Speech Recordings in a Standardized Setting

Recording Studio

The recordings are carried out in an acoustically shielded laboratory, thus guaranteeing a reproducible setting and the acoustic conditions required for a dynamic range of 60 decibel (dB). Speech signals are digitized online with a sampling rate of 48 kHz at a 20 bit resolution. Test person and technician are situated in two different rooms, separated from each other by an acoustically shielded window. In cases where no acoustically shielded laboratory is available, a "quiet" room with sufficiently low background noise is used.

Experimental Setting

A recording encompasses "counting out loud from 1 to 40" and "reading a standard text out loud". The test persons are led to the recording studio where they are asked to feel comfortable, to relax, and to count loud from 1 to 40 in their native dialect and with their normal voice. This speech signal is used by the technician to calibrate the recording, and the measurement may be repeated several times if necessary. The microphone distance should be kept constant and should be approximately 50 cm.

Signal Calibration

The recording is calibrated by the technician in such a way that the maximal signal is between -2dB and -0dB on the peak meter. Important: the signal amplitude must not exceed 0dB (red LEDs should not light up on the peak meter) in order to avoid clipping. After voice calibration, a well-defined tone of 5 seconds duration is generated and recorded on tape for calibration purposes. Under the assumption that counting and chatting with the technician has helped the test person to relax, the actual measurement is carried out while the test person is alone in the recording studio. The recording comprises two experimental conditions "automatic speech" (counting) and "reading a standard text out loud". This design eliminates all sources of variation due to different content of recorded text, or due to direct interactions between an interviewer and the test person.
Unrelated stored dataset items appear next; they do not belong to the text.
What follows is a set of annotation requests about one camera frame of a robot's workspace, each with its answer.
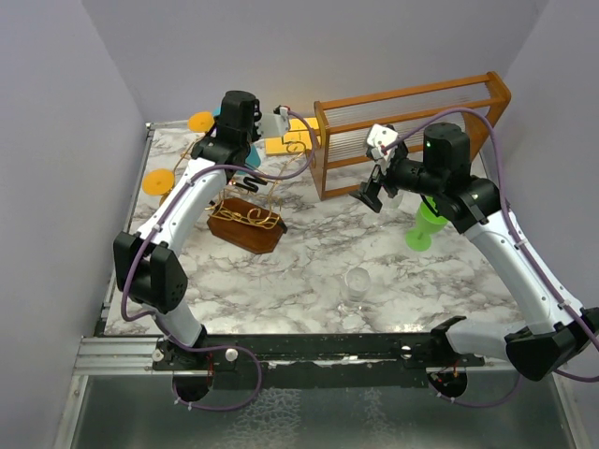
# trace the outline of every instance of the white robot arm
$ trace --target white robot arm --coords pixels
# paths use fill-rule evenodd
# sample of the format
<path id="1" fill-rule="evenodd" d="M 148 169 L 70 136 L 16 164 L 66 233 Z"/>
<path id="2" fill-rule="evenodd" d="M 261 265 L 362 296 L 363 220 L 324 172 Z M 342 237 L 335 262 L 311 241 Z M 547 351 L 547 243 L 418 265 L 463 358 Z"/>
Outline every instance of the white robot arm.
<path id="1" fill-rule="evenodd" d="M 509 325 L 479 323 L 459 317 L 447 324 L 446 340 L 457 354 L 476 354 L 509 360 L 531 380 L 540 380 L 578 354 L 589 342 L 569 306 L 597 333 L 599 310 L 585 310 L 556 279 L 526 240 L 513 212 L 513 232 L 504 219 L 499 191 L 492 181 L 470 174 L 470 139 L 451 123 L 434 123 L 424 130 L 424 162 L 407 158 L 398 133 L 375 125 L 366 138 L 366 154 L 376 165 L 367 182 L 350 194 L 378 212 L 378 194 L 399 190 L 421 194 L 436 215 L 447 218 L 485 255 L 519 305 L 524 322 Z M 432 197 L 435 210 L 427 200 Z M 526 244 L 524 253 L 521 246 Z M 559 289 L 557 298 L 531 264 L 538 265 Z"/>
<path id="2" fill-rule="evenodd" d="M 216 125 L 192 149 L 192 159 L 166 201 L 134 235 L 122 232 L 114 241 L 118 288 L 185 346 L 200 344 L 206 332 L 183 300 L 187 277 L 178 260 L 183 244 L 237 167 L 245 165 L 251 143 L 288 130 L 287 108 L 263 114 L 252 94 L 227 92 Z M 216 165 L 228 168 L 211 170 Z"/>

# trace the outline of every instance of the green object
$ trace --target green object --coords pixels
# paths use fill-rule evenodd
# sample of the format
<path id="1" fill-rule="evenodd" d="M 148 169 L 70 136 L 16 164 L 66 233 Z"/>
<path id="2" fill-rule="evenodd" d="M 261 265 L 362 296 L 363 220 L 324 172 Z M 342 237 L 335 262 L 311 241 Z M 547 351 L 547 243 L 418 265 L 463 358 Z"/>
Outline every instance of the green object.
<path id="1" fill-rule="evenodd" d="M 427 197 L 431 206 L 436 208 L 434 201 Z M 416 227 L 405 234 L 405 242 L 414 251 L 427 251 L 432 245 L 431 234 L 446 227 L 447 219 L 436 217 L 424 202 L 420 203 L 416 213 Z"/>

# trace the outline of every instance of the black base
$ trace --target black base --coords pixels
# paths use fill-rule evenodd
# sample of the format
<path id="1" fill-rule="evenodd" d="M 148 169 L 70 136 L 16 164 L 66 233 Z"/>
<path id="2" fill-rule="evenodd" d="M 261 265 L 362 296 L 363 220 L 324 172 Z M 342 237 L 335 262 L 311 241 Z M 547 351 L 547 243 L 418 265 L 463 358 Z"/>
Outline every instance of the black base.
<path id="1" fill-rule="evenodd" d="M 432 333 L 309 334 L 309 335 L 209 335 L 204 347 L 237 345 L 252 351 L 263 371 L 265 388 L 335 388 L 360 386 L 428 386 L 426 368 L 480 367 L 482 358 L 457 355 L 445 340 L 448 326 Z M 189 354 L 167 341 L 157 348 L 165 355 L 153 364 L 154 370 L 204 370 L 210 360 Z M 211 353 L 215 389 L 252 389 L 256 386 L 256 365 L 243 353 L 234 362 L 225 351 Z M 344 358 L 363 363 L 334 363 Z M 276 364 L 294 362 L 293 364 Z"/>

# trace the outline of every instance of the orange disk
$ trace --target orange disk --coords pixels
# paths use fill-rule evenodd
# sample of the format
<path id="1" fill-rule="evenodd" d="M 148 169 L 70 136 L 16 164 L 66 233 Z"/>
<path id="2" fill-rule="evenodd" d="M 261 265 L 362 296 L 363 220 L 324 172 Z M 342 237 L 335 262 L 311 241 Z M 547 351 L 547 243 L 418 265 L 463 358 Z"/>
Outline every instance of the orange disk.
<path id="1" fill-rule="evenodd" d="M 175 186 L 175 174 L 166 168 L 151 171 L 141 183 L 141 188 L 148 195 L 164 195 Z"/>
<path id="2" fill-rule="evenodd" d="M 207 133 L 213 124 L 214 118 L 207 110 L 192 115 L 187 121 L 187 127 L 194 133 Z"/>

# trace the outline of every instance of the table
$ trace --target table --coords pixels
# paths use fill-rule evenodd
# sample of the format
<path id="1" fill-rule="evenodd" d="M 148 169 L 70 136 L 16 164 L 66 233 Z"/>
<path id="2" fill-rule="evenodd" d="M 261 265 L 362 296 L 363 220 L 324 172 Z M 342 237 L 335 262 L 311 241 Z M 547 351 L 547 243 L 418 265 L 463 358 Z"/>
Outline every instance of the table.
<path id="1" fill-rule="evenodd" d="M 156 129 L 145 172 L 173 168 L 196 137 L 185 128 Z M 258 149 L 261 169 L 278 173 L 287 156 L 266 158 L 263 146 Z M 330 182 L 363 181 L 371 169 L 363 164 L 335 170 Z M 479 158 L 473 173 L 485 175 Z M 189 277 L 185 300 L 209 333 L 409 332 L 430 330 L 455 315 L 499 323 L 519 319 L 493 268 L 453 226 L 434 235 L 424 253 L 406 245 L 418 196 L 405 194 L 399 207 L 385 198 L 377 215 L 350 196 L 320 201 L 309 170 L 281 183 L 276 195 L 283 201 L 280 214 L 288 232 L 273 253 L 254 255 L 214 237 L 206 225 L 208 214 L 186 242 L 180 257 Z M 139 192 L 132 231 L 153 214 L 158 201 Z M 348 306 L 342 277 L 352 267 L 366 268 L 373 287 L 360 304 Z M 105 335 L 158 333 L 149 318 L 123 321 L 120 292 L 112 299 Z"/>

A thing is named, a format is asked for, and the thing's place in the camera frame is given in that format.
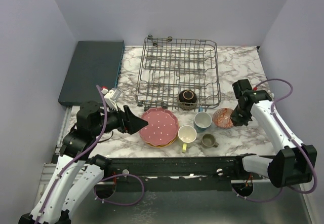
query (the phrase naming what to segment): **blue mug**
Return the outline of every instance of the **blue mug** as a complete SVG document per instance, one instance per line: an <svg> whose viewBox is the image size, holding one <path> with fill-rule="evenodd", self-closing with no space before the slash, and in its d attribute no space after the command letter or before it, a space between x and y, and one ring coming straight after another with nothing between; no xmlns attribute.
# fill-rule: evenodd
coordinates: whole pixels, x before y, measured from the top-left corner
<svg viewBox="0 0 324 224"><path fill-rule="evenodd" d="M193 125L197 132L203 132L212 124L212 117L203 111L200 107L198 113L194 116Z"/></svg>

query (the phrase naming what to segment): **pink bowl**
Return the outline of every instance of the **pink bowl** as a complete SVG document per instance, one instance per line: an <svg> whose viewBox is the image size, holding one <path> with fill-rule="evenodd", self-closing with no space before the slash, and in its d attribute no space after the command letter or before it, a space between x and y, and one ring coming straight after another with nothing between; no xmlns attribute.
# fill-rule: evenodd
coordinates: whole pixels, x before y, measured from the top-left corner
<svg viewBox="0 0 324 224"><path fill-rule="evenodd" d="M233 110L230 108L221 108L218 109L213 114L214 124L221 129L229 129L233 127L233 122L231 120L231 114Z"/></svg>

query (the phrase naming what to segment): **marble countertop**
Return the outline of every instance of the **marble countertop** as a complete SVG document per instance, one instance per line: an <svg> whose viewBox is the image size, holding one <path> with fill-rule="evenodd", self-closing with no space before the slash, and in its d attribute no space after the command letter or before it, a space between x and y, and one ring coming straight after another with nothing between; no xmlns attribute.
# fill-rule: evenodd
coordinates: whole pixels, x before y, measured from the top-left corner
<svg viewBox="0 0 324 224"><path fill-rule="evenodd" d="M237 100L232 90L232 83L247 78L252 85L255 85L266 79L256 47L218 47L217 49L222 101L216 109L207 110L210 115L222 107L236 107ZM118 88L123 92L118 100L119 107L122 108L127 104L131 111L139 117L144 111L143 107L136 105L135 87L141 55L142 47L126 47L118 83ZM268 85L265 84L263 89L269 90ZM72 108L68 128L71 128L76 122L78 110L78 106ZM197 113L197 111L183 111L182 109L175 109L172 112L177 116L180 126L192 125L193 117ZM204 133L212 133L219 146L203 148L200 140ZM204 133L199 133L195 143L187 149L186 153L182 153L182 144L178 139L168 147L152 148L143 142L138 133L128 135L115 130L112 139L99 143L92 151L91 156L101 154L111 158L122 158L236 156L245 153L274 154L271 142L256 120L250 122L248 126L233 127L227 130L216 128L212 124ZM110 137L110 133L104 135L102 139L108 137Z"/></svg>

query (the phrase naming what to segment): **white wall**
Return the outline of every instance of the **white wall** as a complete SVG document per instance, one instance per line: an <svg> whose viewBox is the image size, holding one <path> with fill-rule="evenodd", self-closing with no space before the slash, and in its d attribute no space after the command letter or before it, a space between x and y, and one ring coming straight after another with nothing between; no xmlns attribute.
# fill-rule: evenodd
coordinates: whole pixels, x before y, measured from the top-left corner
<svg viewBox="0 0 324 224"><path fill-rule="evenodd" d="M155 37L261 45L286 0L56 0L78 40Z"/></svg>
<svg viewBox="0 0 324 224"><path fill-rule="evenodd" d="M64 108L76 42L54 0L0 0L0 219L31 211Z"/></svg>
<svg viewBox="0 0 324 224"><path fill-rule="evenodd" d="M260 48L268 78L282 78L293 94L278 105L288 125L318 152L318 208L324 206L324 0L287 0ZM287 93L279 82L270 84L275 96Z"/></svg>

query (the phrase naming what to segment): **dark brown bowl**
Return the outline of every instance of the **dark brown bowl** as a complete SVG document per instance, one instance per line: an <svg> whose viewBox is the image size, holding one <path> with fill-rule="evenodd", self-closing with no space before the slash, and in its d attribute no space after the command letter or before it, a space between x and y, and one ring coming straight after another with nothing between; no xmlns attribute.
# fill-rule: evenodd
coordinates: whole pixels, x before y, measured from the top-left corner
<svg viewBox="0 0 324 224"><path fill-rule="evenodd" d="M177 101L182 109L193 109L197 106L197 95L191 90L183 90L179 93Z"/></svg>
Variations due to circadian fluctuations can be avoided by always recording test persons at a fixed time span in the morning, for example, beween 8 and 11 o'clock.

Standard Recording Scheme

Speech recordings are carried out according to the following scheme: (1) The test person is asked to count out loud again from 1 to 40; (2) Short pause of maximal 30 seconds; (3) The test person is asked to read the standard text out loud; (4) Short pause of maximal 30 seconds; (5) The test person is asked to count out loud again from 1 to 40. The entire recording procedure takes approximately 15 minutes including volume calibration.

Technical Specifications

Data are stored on a DAT cassette tape recorder TASCAM DA-30 MkII (TEAC Professional Divison) that has been modified through a high resolution A/D-D/A analogue-digital converter ADD 30 (LAKE PEOPLE). The sampling rate is 48 kHz, the quantization 20 bit linear, and the frequency response 20-20,000 Hz +0.1 dB. The microphone MKH 40 P48 U-3 (SENNHEISER) has been specifically selected on the basis of its empirically determined frequency response curve in order to meet the high linearity of 0.1 dB over the frequency range 64 Hz - 16kHz.

Fig. 1: Recording studio (acoustically shielded room) with microphone, desk, and stool where the test person is seated while speaking into the microphone. Test person and technician are in two different rooms separated from each other by a window.